Supplied data.
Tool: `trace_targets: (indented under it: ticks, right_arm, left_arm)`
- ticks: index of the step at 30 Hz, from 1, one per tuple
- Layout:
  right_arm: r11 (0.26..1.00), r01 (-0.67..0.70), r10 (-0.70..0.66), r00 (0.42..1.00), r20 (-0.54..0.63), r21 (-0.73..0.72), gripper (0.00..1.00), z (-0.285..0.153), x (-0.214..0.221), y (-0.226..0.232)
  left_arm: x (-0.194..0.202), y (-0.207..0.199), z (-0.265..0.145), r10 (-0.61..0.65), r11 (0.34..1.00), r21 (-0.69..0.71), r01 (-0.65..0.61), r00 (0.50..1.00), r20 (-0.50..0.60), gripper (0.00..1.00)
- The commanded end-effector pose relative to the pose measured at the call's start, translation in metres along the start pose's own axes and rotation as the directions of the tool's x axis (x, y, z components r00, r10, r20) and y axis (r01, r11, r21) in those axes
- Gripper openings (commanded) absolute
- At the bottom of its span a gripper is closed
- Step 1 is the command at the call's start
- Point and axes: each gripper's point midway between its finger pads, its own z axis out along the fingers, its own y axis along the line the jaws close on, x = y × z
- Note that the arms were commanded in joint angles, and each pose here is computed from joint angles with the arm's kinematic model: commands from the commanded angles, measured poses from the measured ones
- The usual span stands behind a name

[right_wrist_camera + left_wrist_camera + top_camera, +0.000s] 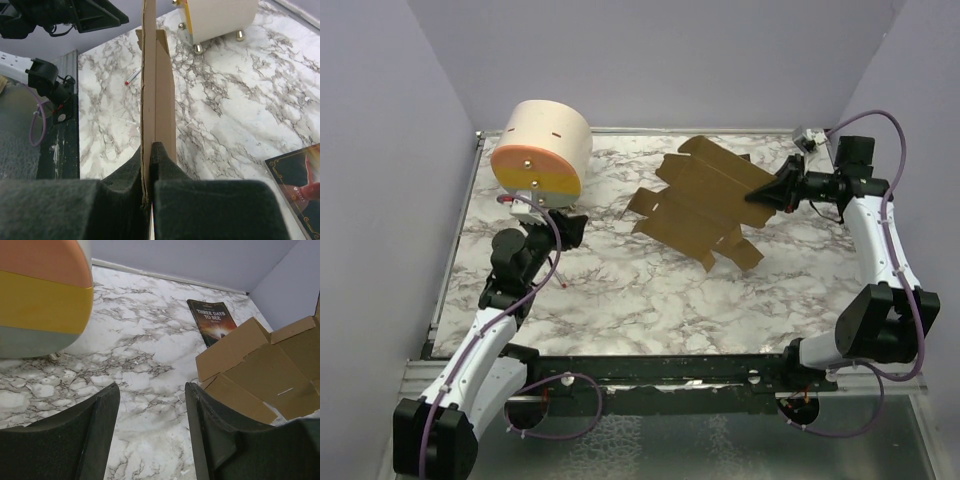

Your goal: Fold the paper box

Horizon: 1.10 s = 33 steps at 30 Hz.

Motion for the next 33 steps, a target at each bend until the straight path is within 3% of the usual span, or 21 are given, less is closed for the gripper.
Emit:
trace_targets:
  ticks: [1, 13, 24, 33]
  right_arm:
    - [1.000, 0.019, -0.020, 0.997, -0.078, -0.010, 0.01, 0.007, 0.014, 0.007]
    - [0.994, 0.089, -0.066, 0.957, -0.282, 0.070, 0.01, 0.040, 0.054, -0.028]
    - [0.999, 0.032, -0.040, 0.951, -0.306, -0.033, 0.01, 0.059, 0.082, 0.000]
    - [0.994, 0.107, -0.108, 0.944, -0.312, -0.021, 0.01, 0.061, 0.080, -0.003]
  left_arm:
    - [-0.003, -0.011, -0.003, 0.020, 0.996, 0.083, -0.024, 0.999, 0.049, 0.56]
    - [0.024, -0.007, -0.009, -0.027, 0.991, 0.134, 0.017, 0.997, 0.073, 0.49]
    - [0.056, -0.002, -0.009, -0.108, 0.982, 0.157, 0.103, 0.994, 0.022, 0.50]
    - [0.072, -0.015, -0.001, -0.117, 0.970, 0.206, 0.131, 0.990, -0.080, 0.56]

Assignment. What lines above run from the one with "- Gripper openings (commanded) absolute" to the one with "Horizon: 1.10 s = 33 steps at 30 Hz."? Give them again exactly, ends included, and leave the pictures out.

Solution to the exercise.
- Gripper openings (commanded) absolute
- At the bottom of its span a gripper is closed
- Step 1 is the command at the call's start
- Point and axes: each gripper's point midway between its finger pads, its own z axis out along the fingers, its own y axis along the line the jaws close on, x = y × z
- Note that the arms were commanded in joint angles, and each pose here is computed from joint angles with the arm's kinematic model: commands from the commanded angles, measured poses from the measured ones
- The usual span stands behind a name

[right_wrist_camera + left_wrist_camera + top_camera, +0.000s] 

Your goal: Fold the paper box

Horizon: 1.10 s = 33 steps at 30 Hz.

The output has nothing more to it.